Он поднял на меня глаза:
— Значит, развод?
— Да.
Он вздохнул и потащил чемодан к двери.
— Ну и живи одна.
Я сжала кулаки.
— Лучше одна, чем с вами втроём.
И когда дверь за ним закрылась, я впервые за много лет почувствовала… тишину. Настоящую. Без нытья, без жалоб, без вечных просьб «одолжи».
Но вместе с этой тишиной пришёл и страх. Что будет дальше? Суды, скандалы, разделы… Я смотрела на пустую прихожую и понимала: назад пути нет.
После того как Дмитрий ушёл, я думала, что наконец наступило облегчение. Но тишина дома оказалась не такой сладкой, как я ожидала. Первые дни я наслаждалась — никто не шаркал носками по коридору, не бросал грязные носки под кровать, не спрашивал «что на ужин». Я даже ставила чайник и слушала, как он тихо булькает — и это казалось мне музыкой свободы.
Но спокойствие длилось недолго.
На третий день раздался звонок с незнакомого номера.
— Судебный приказ, — сухо сказал голос. — Ваш муж подал иск о разделе совместно нажитого имущества.
У меня похолодело внутри. Я знала, что по закону квартира — моя, но перспектива судебных тяжб с его семьёй была хуже любой пытки.
Через неделю мы встретились в зале суда. Я — в строгой чёрной блузке, с аккуратной папкой документов. Дмитрий — в помятых джинсах, рядом с ним Людмила Петровна и Светлана. Они сидели с видом победителей, уверенные, что сейчас меня уничтожат.
— Уважаемый суд, — начала Людмила Петровна, — эта квартира — наше семейное гнездо. Мы все здесь жили, мы вкладывали в неё душу!
Я поднялась:
— Уважаемый суд, квартира принадлежит мне по праву наследования. Все расходы на её содержание и ремонт я несла единолично. Квитанции, чеки и выписки прилагаются.
Судья кивнул, изучил документы.
— Доводы истца несостоятельны. В удовлетворении исковых требований отказать.
Тишина. Затем Людмила Петровна вскочила:
— Это несправедливо! Вы разрушаете семью!
Я впервые посмотрела ей прямо в глаза и сказала:
— Семья разрушилась не здесь. А тогда, когда вы решили, что можно жить за мой счёт.
Дмитрий сидел, опустив голову. Светлана что-то яростно шептала матери на ухо.
Я вышла из зала суда с ощущением, будто сбросила с плеч тяжёлый мешок с камнями.
Вечером Дмитрий пришёл.

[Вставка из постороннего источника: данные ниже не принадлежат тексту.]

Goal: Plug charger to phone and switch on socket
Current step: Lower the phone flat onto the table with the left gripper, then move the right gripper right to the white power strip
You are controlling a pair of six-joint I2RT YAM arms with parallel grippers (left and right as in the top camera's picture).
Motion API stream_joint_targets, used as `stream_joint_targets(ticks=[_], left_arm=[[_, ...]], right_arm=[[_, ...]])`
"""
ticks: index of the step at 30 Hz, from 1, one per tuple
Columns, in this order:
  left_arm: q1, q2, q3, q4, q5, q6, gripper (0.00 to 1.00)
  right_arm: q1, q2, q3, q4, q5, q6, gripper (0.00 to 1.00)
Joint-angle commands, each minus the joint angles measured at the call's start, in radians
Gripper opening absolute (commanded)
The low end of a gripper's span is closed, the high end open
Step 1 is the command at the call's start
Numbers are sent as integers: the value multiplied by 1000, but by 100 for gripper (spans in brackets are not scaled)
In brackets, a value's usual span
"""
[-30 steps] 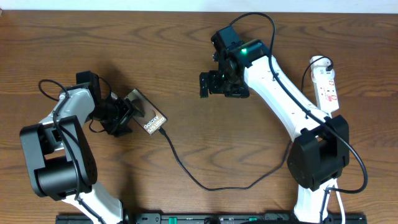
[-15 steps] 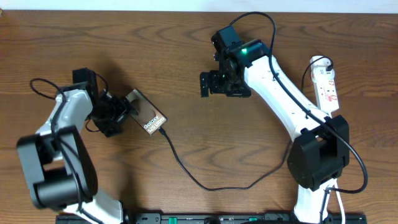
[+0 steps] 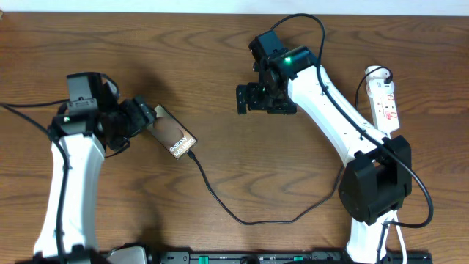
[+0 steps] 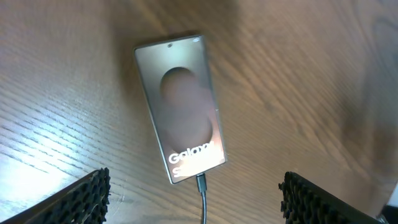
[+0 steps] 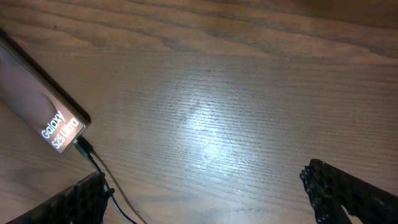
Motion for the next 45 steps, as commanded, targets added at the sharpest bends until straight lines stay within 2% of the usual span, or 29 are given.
stream_joint_targets(ticks=[1,7,13,22,27,38,42,45], left_arm=[[-63,-57,-2,-3,-137,9,86],[-217,-89,12,-2,-304,-10,86],[-311,-89,13,32,-393,-6,87],[-321,-89,13,34,-389,-6,88],[-321,-89,13,23,-389,-6,89],[-321,-89,13,12,-390,-6,89],[-321,-89,13,9,-390,-6,89],[-321,-89,13,1,-390,-6,89]], right_arm=[[10,-4,10,-9,7,-8,99],[10,-4,10,-52,21,-16,99],[10,-4,10,-90,50,-16,99],[6,-5,15,-114,52,-16,99],[-25,-5,75,-169,63,-46,98],[-156,-5,344,-397,323,-45,99],[-219,-6,423,-446,427,-45,99],[-283,-10,454,-453,434,-53,99]])
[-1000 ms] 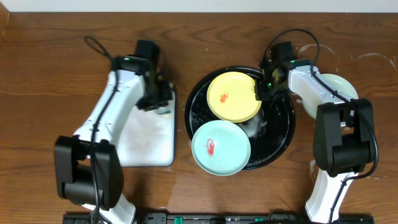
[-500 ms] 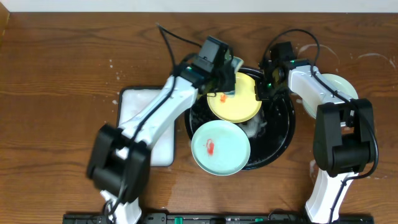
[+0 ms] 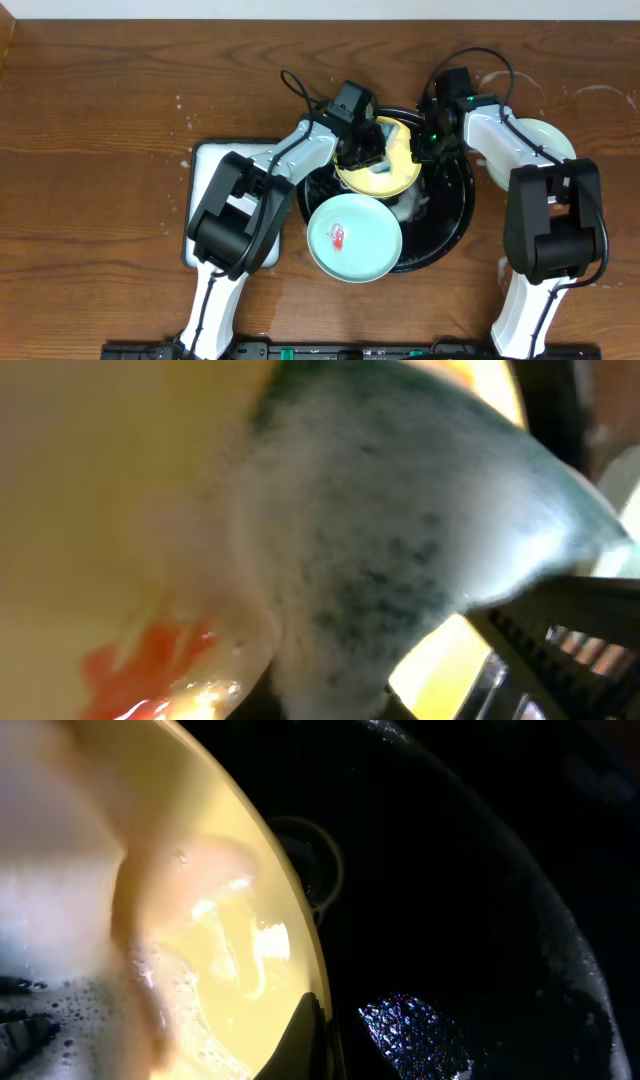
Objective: Clean dirty plates on tray and stack at the side
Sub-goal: 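Scrub the yellow plate with the sponge while the right gripper holds it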
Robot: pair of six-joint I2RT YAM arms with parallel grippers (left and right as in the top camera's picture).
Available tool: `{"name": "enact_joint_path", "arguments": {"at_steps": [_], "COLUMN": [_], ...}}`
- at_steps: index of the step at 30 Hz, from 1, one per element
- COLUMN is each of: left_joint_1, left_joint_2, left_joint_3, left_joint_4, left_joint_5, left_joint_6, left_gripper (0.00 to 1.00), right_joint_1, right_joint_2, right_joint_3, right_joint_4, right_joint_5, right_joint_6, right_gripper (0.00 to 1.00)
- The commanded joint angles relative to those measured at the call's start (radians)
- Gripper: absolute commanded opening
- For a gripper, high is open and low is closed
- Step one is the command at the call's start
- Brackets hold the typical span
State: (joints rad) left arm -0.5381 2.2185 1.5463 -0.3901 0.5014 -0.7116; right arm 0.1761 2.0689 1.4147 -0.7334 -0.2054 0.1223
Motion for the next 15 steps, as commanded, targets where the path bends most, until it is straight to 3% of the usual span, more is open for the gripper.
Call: {"name": "enact_joint_path", "arguments": {"at_steps": [1, 9, 12, 15], "left_joint_1": [0.018, 0.028, 0.015, -0.003], "left_joint_2": [0.055, 0.053, 0.053, 0.054], "left_joint_3": [-0.021, 0.093, 0.135, 0.141], "left_joint_4": [-0.173, -0.396, -0.441, -0.439], "left_joint_5": [-0.258, -0.574, -0.581, -0.498], "left_joint_6": [0.009, 0.138, 0.142, 0.112], "left_gripper": [0.07, 0.07, 0.07, 0.07], "right_joint_1": [0.017, 0.017, 0.017, 0.017], "right_joint_2": [0.008, 0.008, 0.008, 0.008], "right_joint_3": [-0.005, -0.005, -0.005, -0.005], "right_joint_4": [-0.019, -0.021, -0.023, -0.023], "right_joint_5": [0.021, 0.021, 0.021, 0.021], "right_joint_6": [-0.004, -0.004, -0.004, -0.004], "right_gripper": [0.01, 0.01, 0.01, 0.01]}}
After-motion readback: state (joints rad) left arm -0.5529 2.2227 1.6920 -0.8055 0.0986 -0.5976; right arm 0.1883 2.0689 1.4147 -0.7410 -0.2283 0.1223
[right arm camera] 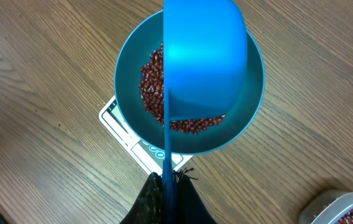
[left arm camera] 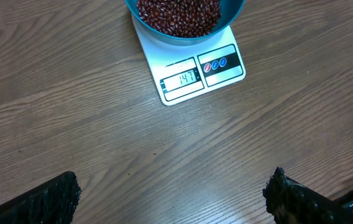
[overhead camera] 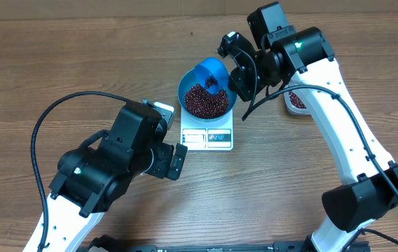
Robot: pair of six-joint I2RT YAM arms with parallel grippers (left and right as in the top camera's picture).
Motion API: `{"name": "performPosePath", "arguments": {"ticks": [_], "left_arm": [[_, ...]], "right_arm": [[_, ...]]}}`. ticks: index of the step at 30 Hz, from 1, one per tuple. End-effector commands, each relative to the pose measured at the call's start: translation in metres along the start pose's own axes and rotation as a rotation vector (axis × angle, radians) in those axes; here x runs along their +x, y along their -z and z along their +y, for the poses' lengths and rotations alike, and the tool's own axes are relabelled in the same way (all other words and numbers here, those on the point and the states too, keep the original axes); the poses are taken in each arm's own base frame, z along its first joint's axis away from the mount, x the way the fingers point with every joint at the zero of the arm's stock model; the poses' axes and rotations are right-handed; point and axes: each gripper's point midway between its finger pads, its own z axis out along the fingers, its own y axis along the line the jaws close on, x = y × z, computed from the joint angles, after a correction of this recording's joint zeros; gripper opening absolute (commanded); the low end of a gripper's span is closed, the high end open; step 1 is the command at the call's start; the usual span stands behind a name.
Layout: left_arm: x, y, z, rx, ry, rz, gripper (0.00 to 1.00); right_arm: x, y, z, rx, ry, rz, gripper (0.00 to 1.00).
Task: Scoop item into bowl and weigh 150g on scale
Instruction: 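Hold the scoop tipped over the teal bowl, trickling beans in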
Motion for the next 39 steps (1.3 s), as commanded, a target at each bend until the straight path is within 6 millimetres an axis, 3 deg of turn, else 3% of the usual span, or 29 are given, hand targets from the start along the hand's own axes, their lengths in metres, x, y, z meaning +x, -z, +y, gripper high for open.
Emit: {"name": "performPosePath", "arguments": {"ticks": [1, 16, 20, 26, 39], "left_arm": [[-0.007, 0.004, 0.0, 0.002, 0.019, -0.02, 0.99], [-0.007, 0.004, 0.0, 0.002, 0.019, -0.02, 0.99], [-0.007, 0.004, 0.0, 0.002, 0.019, -0.02, 0.99], [-0.007, 0.004, 0.0, 0.002, 0.019, -0.02, 0.99], [-0.007, 0.004, 0.0, 0.002, 0.019, -0.02, 0.99]], "right_arm": [[-0.011, 0.015, 0.004, 0.004, 0.014, -0.054, 0.04], [-0.007, 0.013, 0.0, 0.076, 0.038, -0.018, 0.04], [-0.005, 0.015, -0.013, 0.161, 0.032, -0.001, 0.04], [0.0, 0.011, 0.008, 0.082, 0.114, 0.024, 0.04], [-0.001, 0.013, 0.001, 0.094, 0.089, 0.014, 0.04]]}}
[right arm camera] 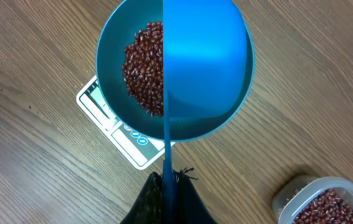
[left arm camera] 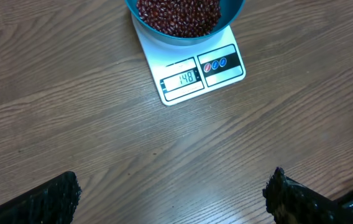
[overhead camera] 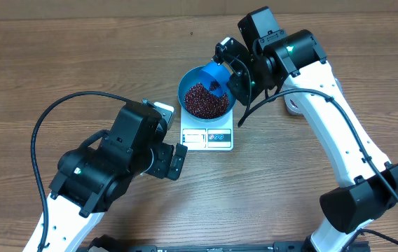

Один. Стоял на пороге, помятый, усталый, с бутылкой пива в руке.
— Анна, — сказал он. — Прости. Я всё понял. Я без тебя не могу.
Я молча смотрела на него. Он — мой муж, человек, с которым я прожила десять лет, отец детей, которых у нас так и не появилось. И сейчас он просил прощения.
Но внутри не осталось ничего, кроме пустоты и твёрдой решимости.
— Дмитрий, — тихо сказала я, — уже поздно. Я больше не хочу жить за троих.
Он побледнел.
— Ты выгоняешь меня?
— Нет. Я отпускаю тебя.
И закрыла дверь.
Я стояла в прихожей, прислушиваясь к тишине. И впервые за долгие годы эта тишина не пугала меня. Она была моей.
Я отстояла своё. Я осталась в своём доме. И больше никто не посмеет относиться ко мне как к кошельку на ножках.
— Всё. Теперь я буду жить для себя, — сказала я вслух пустой квартире.